9 days · 3 summary articles
EU airports warn of summer travel chaos as biometric checks cause seven-hour queues
EU warns of delays as airlines operate half-empty flights under new border checks
Rome airports warn EU: suspend biometric checks or face summer travel collapse
EU airports face record queues as airlines warn of summer travel chaos over biometric checks, with Brussels and other hubs already reporting seven-hour waits at passport control. On Friday, 03.07.2026, Ryanair and other carriers urged the European Commission to suspend the new Entry/Exit System (EES) rules immediately, warning that fingerprint and facial recognition checks are pushing airports to breaking point just as the peak summer season begins.

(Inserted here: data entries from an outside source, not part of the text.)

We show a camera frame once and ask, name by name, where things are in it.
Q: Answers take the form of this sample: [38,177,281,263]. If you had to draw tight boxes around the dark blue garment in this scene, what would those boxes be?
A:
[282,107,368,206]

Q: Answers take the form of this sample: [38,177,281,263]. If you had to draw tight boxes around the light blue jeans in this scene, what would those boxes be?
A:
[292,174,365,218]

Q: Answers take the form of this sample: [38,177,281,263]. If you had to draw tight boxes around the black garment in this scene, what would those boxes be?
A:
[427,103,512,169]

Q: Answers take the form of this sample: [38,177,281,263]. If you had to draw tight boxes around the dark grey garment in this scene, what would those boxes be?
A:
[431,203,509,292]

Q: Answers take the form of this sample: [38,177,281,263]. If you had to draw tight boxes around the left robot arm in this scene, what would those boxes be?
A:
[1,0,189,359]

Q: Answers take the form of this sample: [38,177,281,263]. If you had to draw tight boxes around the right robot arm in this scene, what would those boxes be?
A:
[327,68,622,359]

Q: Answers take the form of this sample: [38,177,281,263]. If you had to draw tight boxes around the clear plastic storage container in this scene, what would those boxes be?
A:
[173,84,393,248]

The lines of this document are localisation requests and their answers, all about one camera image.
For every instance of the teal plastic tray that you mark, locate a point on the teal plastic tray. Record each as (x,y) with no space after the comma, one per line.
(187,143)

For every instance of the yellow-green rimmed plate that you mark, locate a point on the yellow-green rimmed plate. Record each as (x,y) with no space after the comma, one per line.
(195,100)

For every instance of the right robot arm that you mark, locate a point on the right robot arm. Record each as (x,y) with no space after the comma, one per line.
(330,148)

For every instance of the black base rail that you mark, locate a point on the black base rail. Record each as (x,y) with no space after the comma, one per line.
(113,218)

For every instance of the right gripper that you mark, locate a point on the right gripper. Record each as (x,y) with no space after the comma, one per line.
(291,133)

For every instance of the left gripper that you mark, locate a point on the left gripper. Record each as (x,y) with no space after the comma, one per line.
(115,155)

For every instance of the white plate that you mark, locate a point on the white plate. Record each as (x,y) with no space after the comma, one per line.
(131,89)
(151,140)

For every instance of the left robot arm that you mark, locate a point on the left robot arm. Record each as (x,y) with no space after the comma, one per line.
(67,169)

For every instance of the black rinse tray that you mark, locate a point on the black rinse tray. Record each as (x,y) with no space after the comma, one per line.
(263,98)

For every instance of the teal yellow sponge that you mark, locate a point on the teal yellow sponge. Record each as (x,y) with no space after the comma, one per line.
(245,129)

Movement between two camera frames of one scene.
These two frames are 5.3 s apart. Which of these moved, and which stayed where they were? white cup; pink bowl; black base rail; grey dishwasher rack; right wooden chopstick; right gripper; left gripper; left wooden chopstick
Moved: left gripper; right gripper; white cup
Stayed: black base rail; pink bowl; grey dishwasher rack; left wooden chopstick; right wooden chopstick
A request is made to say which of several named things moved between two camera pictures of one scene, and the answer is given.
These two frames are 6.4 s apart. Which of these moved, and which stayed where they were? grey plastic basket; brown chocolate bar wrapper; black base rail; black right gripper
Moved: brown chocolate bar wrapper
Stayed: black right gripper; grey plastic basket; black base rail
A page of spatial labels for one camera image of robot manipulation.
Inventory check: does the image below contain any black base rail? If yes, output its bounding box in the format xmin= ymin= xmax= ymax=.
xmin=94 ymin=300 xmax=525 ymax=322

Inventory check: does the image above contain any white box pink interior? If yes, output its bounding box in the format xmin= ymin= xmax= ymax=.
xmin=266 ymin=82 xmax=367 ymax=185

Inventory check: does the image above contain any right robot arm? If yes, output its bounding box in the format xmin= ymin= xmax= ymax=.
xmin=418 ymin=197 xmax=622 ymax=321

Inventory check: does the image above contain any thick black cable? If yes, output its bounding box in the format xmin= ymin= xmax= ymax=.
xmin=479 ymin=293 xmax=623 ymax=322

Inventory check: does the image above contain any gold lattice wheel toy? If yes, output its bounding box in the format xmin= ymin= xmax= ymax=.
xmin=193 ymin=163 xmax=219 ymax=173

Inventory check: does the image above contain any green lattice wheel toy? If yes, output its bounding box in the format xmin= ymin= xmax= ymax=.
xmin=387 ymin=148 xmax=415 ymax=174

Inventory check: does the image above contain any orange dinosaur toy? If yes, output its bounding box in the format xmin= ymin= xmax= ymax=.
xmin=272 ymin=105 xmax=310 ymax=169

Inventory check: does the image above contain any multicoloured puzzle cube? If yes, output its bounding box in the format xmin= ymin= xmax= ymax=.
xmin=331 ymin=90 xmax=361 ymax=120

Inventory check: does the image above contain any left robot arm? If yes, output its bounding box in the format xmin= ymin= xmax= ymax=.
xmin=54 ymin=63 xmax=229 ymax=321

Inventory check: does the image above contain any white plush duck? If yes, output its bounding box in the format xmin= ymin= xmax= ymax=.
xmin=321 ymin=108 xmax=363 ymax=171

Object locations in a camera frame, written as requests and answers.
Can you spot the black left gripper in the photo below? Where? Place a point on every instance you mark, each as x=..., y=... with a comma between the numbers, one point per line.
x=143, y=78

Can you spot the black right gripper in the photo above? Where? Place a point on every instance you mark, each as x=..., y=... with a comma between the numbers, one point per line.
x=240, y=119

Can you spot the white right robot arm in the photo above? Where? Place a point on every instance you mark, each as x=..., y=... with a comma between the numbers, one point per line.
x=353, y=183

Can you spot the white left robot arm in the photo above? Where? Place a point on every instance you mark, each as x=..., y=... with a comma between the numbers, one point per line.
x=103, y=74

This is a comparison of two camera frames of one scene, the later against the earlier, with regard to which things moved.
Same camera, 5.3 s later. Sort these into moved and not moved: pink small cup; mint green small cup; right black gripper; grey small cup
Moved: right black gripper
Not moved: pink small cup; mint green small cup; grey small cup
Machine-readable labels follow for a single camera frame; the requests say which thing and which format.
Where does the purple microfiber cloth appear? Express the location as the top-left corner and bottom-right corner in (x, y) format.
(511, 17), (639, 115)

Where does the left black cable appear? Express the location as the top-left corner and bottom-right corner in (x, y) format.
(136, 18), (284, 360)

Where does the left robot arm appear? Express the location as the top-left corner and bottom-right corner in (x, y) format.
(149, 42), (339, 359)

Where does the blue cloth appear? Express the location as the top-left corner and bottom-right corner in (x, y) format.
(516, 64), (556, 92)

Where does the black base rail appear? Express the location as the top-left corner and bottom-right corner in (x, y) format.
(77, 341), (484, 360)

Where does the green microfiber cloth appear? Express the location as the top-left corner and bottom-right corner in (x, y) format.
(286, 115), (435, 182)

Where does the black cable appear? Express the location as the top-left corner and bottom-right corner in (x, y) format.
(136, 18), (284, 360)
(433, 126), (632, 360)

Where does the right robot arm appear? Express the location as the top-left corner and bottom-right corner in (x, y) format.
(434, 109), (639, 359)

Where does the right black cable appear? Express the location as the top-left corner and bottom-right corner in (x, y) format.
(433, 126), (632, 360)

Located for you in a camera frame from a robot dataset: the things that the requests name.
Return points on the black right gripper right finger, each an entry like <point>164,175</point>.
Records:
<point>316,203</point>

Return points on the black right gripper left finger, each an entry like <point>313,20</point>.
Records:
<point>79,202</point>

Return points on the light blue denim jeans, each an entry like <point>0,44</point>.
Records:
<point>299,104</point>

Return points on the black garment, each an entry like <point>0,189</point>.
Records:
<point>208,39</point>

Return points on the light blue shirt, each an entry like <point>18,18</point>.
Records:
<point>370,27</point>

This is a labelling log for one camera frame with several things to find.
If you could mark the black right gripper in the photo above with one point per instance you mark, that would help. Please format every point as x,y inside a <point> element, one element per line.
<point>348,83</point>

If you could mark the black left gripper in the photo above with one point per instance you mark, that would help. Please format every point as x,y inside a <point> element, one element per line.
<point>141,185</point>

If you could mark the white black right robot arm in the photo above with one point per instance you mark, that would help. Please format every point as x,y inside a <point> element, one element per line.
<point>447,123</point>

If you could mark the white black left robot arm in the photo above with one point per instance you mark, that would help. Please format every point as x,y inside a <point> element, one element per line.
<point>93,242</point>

The crisis has already materialised. At Brussels Airport, passengers reported waiting up to seven hours to clear border control on Wednesday, according to the European Travel Groups coalition. Ryanair separately named Schiphol, Charles de Gaulle, and Lisbon as the worst-hit hubs, where queues have forced airlines to cancel or delay flights.
Airlines argue the EES, which requires systematic biometric checks for non-EU travellers, was implemented without adequate infrastructure or staffing. “The system is collapsing under its own weight,” said a Ryanair spokesperson quoted in *The Guardian* on 02.07.2026. The International Air Transport Association (IATA) and Airlines for Europe (A4E) have now joined the call for a full suspension of EES for the summer, a demand the European Commission has agreed to discuss in an emergency meeting scheduled for next week.
Meanwhile, Berlin Brandenburg Airport (BER) is attempting to offset some of the pressure by launching a new direct route to Montréal, offering passengers an alternative to congested Schengen hubs. The seasonal service, which began on 03.07.2026, is seen as a partial response to political demands for more long-haul connections at Germany’s capital airport.
Across Europe, transport authorities are bracing for further disruption. In Vienna, organisers of the Donauinselfest festival on 03.07.2026 implemented contingency plans to manage metro departures as 100,000 attendees streamed out, highlighting the strain on urban transport systems during peak events. In contrast, Istanbul Airport’s metro system drew praise from a British tourist, who described it as “exceptionally clean and luxurious,” underscoring the disparity in infrastructure quality between European and non-European hubs.
With the EU’s digital euro project also facing scrutiny over plans to link ID systems to financial transactions, the bloc’s summer travel crisis risks becoming part of a broader debate about technological overreach and public trust.